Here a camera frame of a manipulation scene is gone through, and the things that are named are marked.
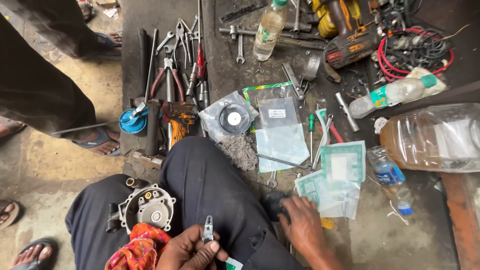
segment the orange cloth
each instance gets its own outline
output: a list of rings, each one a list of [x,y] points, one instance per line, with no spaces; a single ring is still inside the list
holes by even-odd
[[[172,238],[163,230],[138,223],[124,245],[105,265],[105,270],[155,270],[160,255]]]

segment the flip-flop sandal
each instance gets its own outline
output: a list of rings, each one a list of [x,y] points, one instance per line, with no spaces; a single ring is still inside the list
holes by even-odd
[[[84,143],[76,143],[76,142],[73,142],[73,141],[72,142],[74,144],[80,146],[81,148],[85,148],[85,149],[94,148],[94,147],[99,146],[101,144],[104,144],[106,142],[116,142],[116,143],[118,143],[117,140],[110,138],[107,134],[107,131],[102,127],[96,128],[96,133],[97,133],[96,138],[93,139],[93,140],[90,140],[88,142],[84,142]],[[109,156],[109,157],[114,157],[114,156],[118,156],[118,155],[120,155],[120,147],[117,148],[117,150],[113,151],[112,153],[106,154],[106,156]]]
[[[13,204],[15,207],[12,211],[4,213],[3,211],[5,210],[5,208],[7,208],[9,204]],[[8,214],[8,218],[4,222],[2,222],[2,224],[0,224],[0,229],[12,225],[17,220],[20,214],[20,205],[13,201],[0,200],[0,216],[3,214]]]
[[[111,51],[113,48],[121,47],[121,44],[113,41],[107,35],[105,35],[103,33],[95,33],[95,34],[105,41],[105,44],[104,44],[105,51]],[[103,58],[103,59],[121,60],[121,55],[98,54],[98,55],[95,55],[95,57]]]
[[[19,124],[19,123],[17,123],[17,121],[5,118],[3,116],[0,116],[0,125],[4,126],[7,130],[10,131],[9,133],[7,133],[5,135],[0,136],[0,139],[5,138],[7,136],[11,136],[15,133],[18,133],[18,132],[22,131],[27,126],[26,124]]]
[[[55,261],[57,259],[57,254],[59,249],[58,249],[57,242],[51,238],[42,238],[29,243],[22,251],[20,251],[19,255],[25,252],[26,250],[28,250],[29,248],[36,246],[38,244],[42,244],[43,247],[51,246],[52,254],[46,259],[41,261],[38,260],[38,256],[37,256],[31,262],[14,266],[10,268],[10,270],[51,270],[53,269],[53,267],[55,266]]]

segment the green screwdriver
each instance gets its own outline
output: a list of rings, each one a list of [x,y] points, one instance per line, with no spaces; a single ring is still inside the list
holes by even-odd
[[[310,132],[310,163],[313,164],[313,130],[315,129],[315,115],[308,117],[308,131]]]

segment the bolt
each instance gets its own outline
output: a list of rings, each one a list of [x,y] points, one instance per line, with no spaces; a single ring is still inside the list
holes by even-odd
[[[376,85],[376,84],[379,84],[379,83],[385,83],[387,80],[385,79],[385,77],[380,77],[380,80],[374,82],[373,84]]]

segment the screwdriver
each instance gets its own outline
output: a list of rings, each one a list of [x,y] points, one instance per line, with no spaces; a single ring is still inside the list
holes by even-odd
[[[202,25],[203,25],[203,17],[202,17],[202,7],[201,7],[201,0],[198,0],[198,59],[197,59],[197,78],[200,82],[203,82],[206,77],[206,68],[207,63],[205,62],[204,58],[204,51],[202,49]]]
[[[308,117],[308,131],[310,132],[310,163],[313,164],[313,131],[315,130],[315,115]]]

*TO DO*: A verbatim copy of the listing, with all pictures removed, is required.

*SOLUTION*:
Here a camera frame of a manipulation scene is gone through, and the things that are named are marked.
segment the orange cloth
each instance gets its own outline
output: a list of rings, each one a list of [x,y] points, one instance per line, with no spaces; a single ring is still inside the list
holes by even-odd
[[[172,238],[163,230],[138,223],[124,245],[105,265],[105,270],[155,270],[160,255]]]

segment the flip-flop sandal
each instance gets its own outline
output: a list of rings, each one a list of [x,y] points, one instance per line, with no spaces; a single ring is still inside the list
holes by even-odd
[[[84,143],[76,143],[76,142],[73,142],[73,141],[72,142],[74,144],[80,146],[81,148],[85,148],[85,149],[94,148],[94,147],[99,146],[101,144],[104,144],[106,142],[116,142],[116,143],[118,143],[117,140],[110,138],[107,134],[107,131],[102,127],[96,128],[96,133],[97,133],[96,138],[93,139],[93,140],[90,140],[88,142],[84,142]],[[109,156],[109,157],[114,157],[114,156],[118,156],[118,155],[120,155],[120,147],[117,148],[117,150],[113,151],[112,153],[106,154],[106,156]]]
[[[13,204],[15,207],[12,211],[4,213],[3,211],[5,210],[5,208],[7,208],[9,204]],[[8,214],[8,218],[4,222],[2,222],[2,224],[0,224],[0,229],[12,225],[17,220],[20,214],[20,205],[13,201],[0,200],[0,216],[3,214]]]
[[[111,51],[113,48],[121,47],[121,44],[113,41],[107,35],[105,35],[103,33],[95,33],[95,34],[105,41],[105,44],[104,44],[105,51]],[[103,58],[103,59],[121,60],[121,55],[98,54],[98,55],[95,55],[95,57]]]
[[[19,124],[19,123],[17,123],[17,121],[5,118],[3,116],[0,116],[0,125],[4,126],[7,130],[10,131],[9,133],[7,133],[5,135],[0,136],[0,139],[5,138],[7,136],[11,136],[15,133],[18,133],[18,132],[22,131],[27,126],[26,124]]]
[[[55,261],[57,259],[57,254],[59,249],[58,249],[57,242],[51,238],[42,238],[29,243],[22,251],[20,251],[19,255],[25,252],[26,250],[28,250],[29,248],[36,246],[38,244],[42,244],[43,247],[51,246],[52,254],[46,259],[41,261],[38,260],[38,256],[37,256],[31,262],[14,266],[10,268],[10,270],[51,270],[53,269],[53,267],[55,266]]]

segment the green screwdriver
each instance gets its own outline
output: a list of rings, each one a list of [x,y] points, one instance per line, with no spaces; a single ring is still inside the list
holes by even-odd
[[[310,132],[310,163],[313,164],[313,130],[315,129],[315,115],[308,117],[308,131]]]

segment the bolt
each instance gets its own outline
output: a list of rings, each one a list of [x,y] points, one instance per line, with no spaces; a single ring is still inside the list
holes by even-odd
[[[376,85],[376,84],[379,84],[379,83],[385,83],[387,80],[385,79],[385,77],[380,77],[380,80],[374,82],[373,84]]]

segment the screwdriver
each instance gets its own outline
output: a list of rings, each one a list of [x,y] points, one instance per line, with no spaces; a single ring is still inside the list
holes by even-odd
[[[202,25],[203,25],[203,17],[202,17],[202,7],[201,7],[201,0],[198,0],[198,59],[197,59],[197,78],[200,82],[203,82],[206,77],[206,68],[207,63],[205,62],[204,58],[204,51],[202,49]]]
[[[308,117],[308,131],[310,132],[310,163],[313,164],[313,131],[315,130],[315,115]]]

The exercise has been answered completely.